Eventually I got exactly what I wished for with a new (and amazing) hairdresser who just got me. It’s short man, and I bloody love it!
My husband does not. But that’s okay, it’s a shock to the system and essentially it grows out of my head so I get to choose. He’ll hopefully come round to how happy it makes me and deal with it.
I mean it’s not like he’s gone off me or anything but it has opened my eyes once again to men. The delicate feelings of poor overlooked and misunderstood men.
I’m not attacking my life partner per se but it’s a head of hair for fuck’s sake. Why shouldn’t a woman do what she wants with it? Why is the (mostly male) concept of femininity so wrapped up in the length of a woman’s hair?
Femininity to me is so much more and sure, it’s hard to define but it’s more than just a hairstyle (and it’s not gender specific either, yo).

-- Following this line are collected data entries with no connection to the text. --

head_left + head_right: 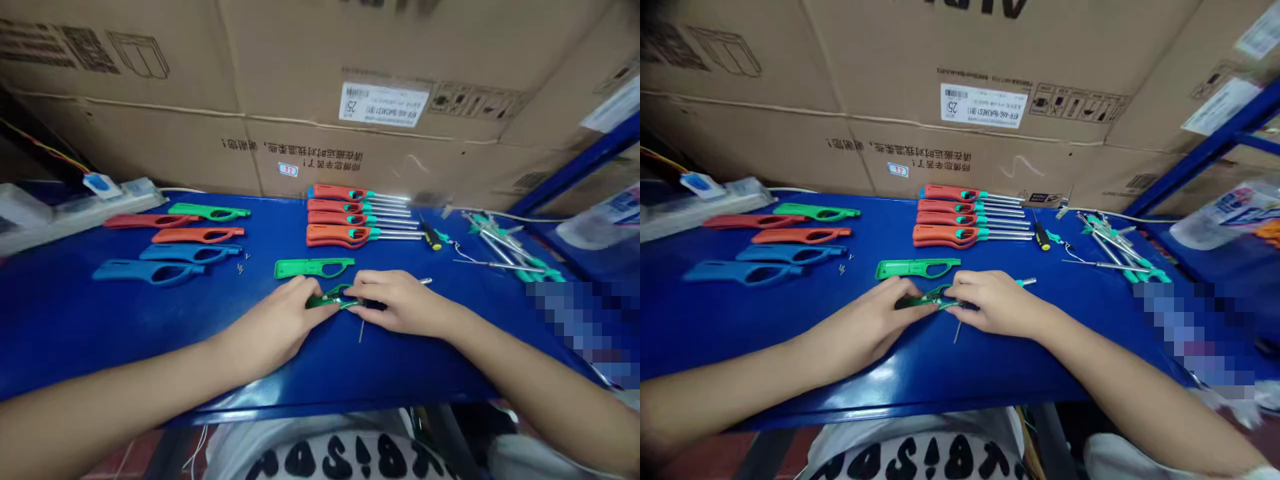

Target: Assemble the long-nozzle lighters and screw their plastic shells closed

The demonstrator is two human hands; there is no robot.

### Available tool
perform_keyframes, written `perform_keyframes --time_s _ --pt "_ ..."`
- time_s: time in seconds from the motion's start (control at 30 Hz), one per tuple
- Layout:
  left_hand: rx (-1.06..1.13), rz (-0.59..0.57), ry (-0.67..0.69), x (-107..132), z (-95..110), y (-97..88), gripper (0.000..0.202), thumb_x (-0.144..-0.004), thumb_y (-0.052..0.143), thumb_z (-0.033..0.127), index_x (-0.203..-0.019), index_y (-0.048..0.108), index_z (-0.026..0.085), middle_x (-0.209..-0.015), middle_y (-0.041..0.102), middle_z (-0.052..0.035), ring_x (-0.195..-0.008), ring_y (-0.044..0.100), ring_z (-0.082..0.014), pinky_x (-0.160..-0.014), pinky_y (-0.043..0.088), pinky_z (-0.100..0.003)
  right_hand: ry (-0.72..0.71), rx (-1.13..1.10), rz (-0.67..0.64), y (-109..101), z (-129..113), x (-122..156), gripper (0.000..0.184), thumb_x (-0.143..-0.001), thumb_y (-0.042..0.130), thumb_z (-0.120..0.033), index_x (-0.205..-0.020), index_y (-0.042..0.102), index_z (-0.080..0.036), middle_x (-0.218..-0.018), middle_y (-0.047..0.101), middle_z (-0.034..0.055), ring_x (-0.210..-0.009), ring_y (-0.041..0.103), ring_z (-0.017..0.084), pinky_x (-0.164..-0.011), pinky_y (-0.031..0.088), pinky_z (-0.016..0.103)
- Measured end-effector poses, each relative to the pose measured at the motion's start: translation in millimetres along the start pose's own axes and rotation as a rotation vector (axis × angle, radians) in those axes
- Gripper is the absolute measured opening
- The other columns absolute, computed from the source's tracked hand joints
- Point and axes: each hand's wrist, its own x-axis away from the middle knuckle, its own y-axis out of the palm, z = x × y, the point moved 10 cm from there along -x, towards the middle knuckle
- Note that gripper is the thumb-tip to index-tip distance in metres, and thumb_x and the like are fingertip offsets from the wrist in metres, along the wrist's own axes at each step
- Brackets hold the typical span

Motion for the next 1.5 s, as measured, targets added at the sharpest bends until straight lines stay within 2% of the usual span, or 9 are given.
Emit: perform_keyframes --time_s 0.23,0.37,0.47,0.6,0.7,0.87,1.07,1.33,1.5 --pt "-0.014 -0.006 -0.021 -3 -2 -0.8 0.043 -0.101 0.042 0.014 -0.139 0.058 0.025 -0.113 0.058 -0.0125 -0.101 0.058 -0.0264 -0.086 0.056 -0.043 -0.003 0.013 -0.012 -2 -3 -4 0.028 -0.099 0.057 -0.032 -0.117 0.071 -0.016 -0.099 0.07 0.0085 -0.082 0.068 0.018 -0.069 0.051 0.029" --pt "-0.06 0.006 -0.004 -5 -1 -6.3 0.04 -0.103 0.042 0.016 -0.139 0.058 0.023 -0.123 0.059 -0.0131 -0.107 0.059 -0.0267 -0.09 0.057 -0.043 0.065 -0.011 0.11 -23 11 -2 0.028 -0.099 0.056 -0.033 -0.118 0.071 -0.019 -0.104 0.072 0.0088 -0.087 0.069 0.018 -0.075 0.054 0.029" --pt "-0.124 0.016 0.046 -5 1 -10.4 0.039 -0.102 0.043 0.016 -0.137 0.059 0.02 -0.134 0.06 -0.0119 -0.114 0.059 -0.0289 -0.094 0.057 -0.045 0.207 0.119 0.299 -57 44 9 0.028 -0.098 0.053 -0.028 -0.117 0.072 -0.021 -0.107 0.075 0.0091 -0.091 0.07 0.021 -0.08 0.054 0.033" --pt "-0.192 0.005 0.09 -5 2 -12.2 0.039 -0.101 0.044 0.015 -0.136 0.06 0.02 -0.138 0.064 -0.0062 -0.111 0.062 -0.0284 -0.088 0.059 -0.042 0.628 0.245 0.514 -107 120 48 0.035 -0.093 0.049 -0.021 -0.121 0.071 -0.02 -0.087 0.076 0.0083 -0.076 0.07 0.025 -0.074 0.055 0.038" --pt "-0.208 0.009 0.105 -5 2 -13.5 0.038 -0.102 0.043 0.016 -0.134 0.062 0.02 -0.138 0.066 -0.0044 -0.11 0.064 -0.0274 -0.088 0.059 -0.042 0.861 0.354 0.478 -125 167 77 0.038 -0.086 0.05 -0.012 -0.116 0.072 -0.018 -0.1 0.074 0.0122 -0.088 0.069 0.028 -0.085 0.054 0.042" --pt "-0.21 0.02 0.123 -5 1 -14.9 0.038 -0.103 0.042 0.017 -0.134 0.063 0.019 -0.138 0.066 -0.0031 -0.112 0.064 -0.0262 -0.088 0.059 -0.041 1.043 0.378 0.319 -123 215 106 0.03 -0.079 0.058 -0.004 -0.103 0.075 -0.013 -0.108 0.069 0.0166 -0.098 0.066 0.028 -0.095 0.05 0.04" --pt "-0.225 0.056 0.116 -4 1 -19.2 0.037 -0.102 0.042 0.015 -0.13 0.065 0.019 -0.134 0.069 -0.0035 -0.111 0.066 -0.0257 -0.088 0.06 -0.04 1.136 0.313 0.146 -101 231 115 0.018 -0.086 0.069 -0.016 -0.104 0.071 -0.015 -0.108 0.069 0.009 -0.093 0.066 0.02 -0.085 0.054 0.035" --pt "-0.24 0.056 0.121 -4 1 -19.0 0.037 -0.101 0.042 0.014 -0.129 0.065 0.017 -0.133 0.068 -0.0068 -0.115 0.065 -0.0272 -0.09 0.059 -0.043 1.135 0.331 0.172 -103 237 114 0.026 -0.074 0.062 -0.009 -0.095 0.074 -0.017 -0.1 0.071 0.0116 -0.09 0.067 0.024 -0.084 0.053 0.033" --pt "-0.243 0.049 0.117 -4 2 -18.7 0.037 -0.101 0.042 0.015 -0.129 0.065 0.018 -0.133 0.068 -0.007 -0.116 0.065 -0.0279 -0.091 0.059 -0.044 1.097 0.33 0.221 -103 240 111 0.012 -0.077 0.063 -0.016 -0.085 0.072 -0.018 -0.09 0.071 0.01 -0.089 0.067 0.024 -0.087 0.053 0.035"
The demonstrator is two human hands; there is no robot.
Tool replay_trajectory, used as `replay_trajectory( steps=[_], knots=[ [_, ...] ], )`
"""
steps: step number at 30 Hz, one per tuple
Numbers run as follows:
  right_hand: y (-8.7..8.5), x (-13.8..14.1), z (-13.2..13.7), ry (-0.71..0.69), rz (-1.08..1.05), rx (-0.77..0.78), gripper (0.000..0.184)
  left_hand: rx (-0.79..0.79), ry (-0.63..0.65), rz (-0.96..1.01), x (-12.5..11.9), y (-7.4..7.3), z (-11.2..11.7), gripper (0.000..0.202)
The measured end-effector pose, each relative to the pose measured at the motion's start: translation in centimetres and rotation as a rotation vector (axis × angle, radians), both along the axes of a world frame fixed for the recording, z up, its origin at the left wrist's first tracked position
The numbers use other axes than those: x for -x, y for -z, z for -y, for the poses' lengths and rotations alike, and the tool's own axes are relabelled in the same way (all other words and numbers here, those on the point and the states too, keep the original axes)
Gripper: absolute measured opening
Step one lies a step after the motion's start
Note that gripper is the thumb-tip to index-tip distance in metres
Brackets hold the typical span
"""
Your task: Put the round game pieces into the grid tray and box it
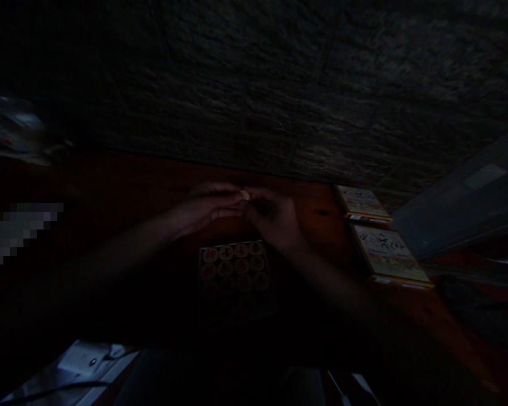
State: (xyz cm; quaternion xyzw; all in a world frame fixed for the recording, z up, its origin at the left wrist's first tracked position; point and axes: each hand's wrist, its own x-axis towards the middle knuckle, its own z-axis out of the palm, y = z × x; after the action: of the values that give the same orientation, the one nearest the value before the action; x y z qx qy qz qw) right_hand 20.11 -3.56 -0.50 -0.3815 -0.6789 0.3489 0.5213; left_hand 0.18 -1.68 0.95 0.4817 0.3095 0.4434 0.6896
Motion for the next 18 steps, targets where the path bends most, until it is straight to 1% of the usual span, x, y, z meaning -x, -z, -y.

We can’t all waft about with Khaleesi locks and it’s okay. Neither could Daenerys if she was doing anything other than breaking chains and fucking about with dragons, she’d at least have it up in a jaunty pony out of the way. But still men expect us to look that way, like a ‘woman’ at all times, comfort be damned.
Truth is, my long hair was cool and all but it was hell and I never maintained it the way I ‘should’ have. It got badly tangled the closer I got to ‘trim’ time and it was humiliating to sit in a salon having someone comb out the knots for 20 minutes at a time. I felt like a horse and not a prize-winning stallion, let me tell you.
So I decided to change it, for maintenance and also to change it up. Looking through Facebook I’ve had the same do the entire time. I want to look cute as much as the next person – and now I think I do.
I look upon my new hair as a political statement (albeit a small one). One in the eye of the men who’ve asked me what I’ve done to my ‘lovely long locks’.
The Italian man in the Co-op whispered about it with his colleague as I perused the sandwiches for god’s sake. How about I’m not your property?
How about you ring up this Cheese & Pickle, my man and shut your damn mouth?
So yes, I’m looking into happiness on the whole. Who knows where it may take me? But for now, I feel great about my new look and can’t stop running my fingers through my glossy bob (or ‘lob’ = long bob). I’d say that’s a pretty good start.